Not that there's anything wrong with being drunk in public, especially if you're a slap happy drunk who does silly things and makes everyone laugh, because that can be construed as a social service of sorts, I would think. Nay, what's wrong with being drunk in public is when you swear at the top of your lungs when children are present, or you bare your buttocks to anyone who will look because, hey, that's damn funny stuff! Or, the piece de resistance, you puke in the middle of the square where everyone obviously walks, and then a nice little Indian family does what? That's right, they walk right into the humongor pile of puke, their shoes now laden with chunks of sub sandwich and beer and all things alcoholic, and probably some pizza too. That is not so funny. Well, I snickered when it happened, because really, I was glad it wasn't me, and it almost was. Thank god Em has such good eyes and screamed at me as I neared the pool of vomit.

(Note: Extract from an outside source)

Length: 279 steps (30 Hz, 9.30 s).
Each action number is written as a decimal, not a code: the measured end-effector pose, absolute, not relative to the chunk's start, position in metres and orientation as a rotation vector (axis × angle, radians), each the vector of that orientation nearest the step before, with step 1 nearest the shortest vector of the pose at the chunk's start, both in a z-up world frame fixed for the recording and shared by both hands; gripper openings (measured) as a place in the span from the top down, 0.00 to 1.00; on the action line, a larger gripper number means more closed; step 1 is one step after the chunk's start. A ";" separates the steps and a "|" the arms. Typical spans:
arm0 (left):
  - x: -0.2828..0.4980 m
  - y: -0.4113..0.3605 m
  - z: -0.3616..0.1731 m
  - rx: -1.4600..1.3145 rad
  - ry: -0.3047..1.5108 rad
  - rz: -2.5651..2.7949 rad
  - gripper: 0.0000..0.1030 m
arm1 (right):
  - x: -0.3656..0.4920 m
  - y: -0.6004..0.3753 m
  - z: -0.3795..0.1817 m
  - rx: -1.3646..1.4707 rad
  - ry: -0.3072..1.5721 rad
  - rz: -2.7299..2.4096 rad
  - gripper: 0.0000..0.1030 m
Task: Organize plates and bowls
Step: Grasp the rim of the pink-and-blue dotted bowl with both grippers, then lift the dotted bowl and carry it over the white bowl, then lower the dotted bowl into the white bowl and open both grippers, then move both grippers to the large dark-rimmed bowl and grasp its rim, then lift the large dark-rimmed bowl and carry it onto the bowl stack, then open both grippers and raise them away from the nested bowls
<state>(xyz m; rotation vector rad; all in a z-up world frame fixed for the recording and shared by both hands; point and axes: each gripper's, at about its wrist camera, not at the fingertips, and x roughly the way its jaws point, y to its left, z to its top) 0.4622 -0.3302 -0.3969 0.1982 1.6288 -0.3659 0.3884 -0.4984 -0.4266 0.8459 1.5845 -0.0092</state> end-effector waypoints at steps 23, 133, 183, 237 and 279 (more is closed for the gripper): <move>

Anypuke, after the amazingly splendiforous fireworks, we slowly made our way back to the car, and Dee started whining that he was staaaaaarving, and Em didn't say much, but I knew she probably had a hankering for some munchies as well, so as we passed a fry truck that had been turned into an ice cream truck, and I bought them a Twistee cone, which is a cute name for chocolate and vanilla softserve ice cream twisted together and plopped haphazardly on a cone that contains no flavour, unless you think 'wet cardboard' is a flavour.
It wasn't really that good, and it sounded better than it was, which is almost always the way, even with things like a day at the beach (who wants to be cleaning sand out of their ass crack for the next week?).
But the evening itself was great, and the kids had fun, so that was all that mattered to me. That, and the fact that they went straight to bed once we got home, and I ended up not being able to sleep, so I read skanky magazines, one of my son's Archie comics, and then I dreamt of work all night long. The End.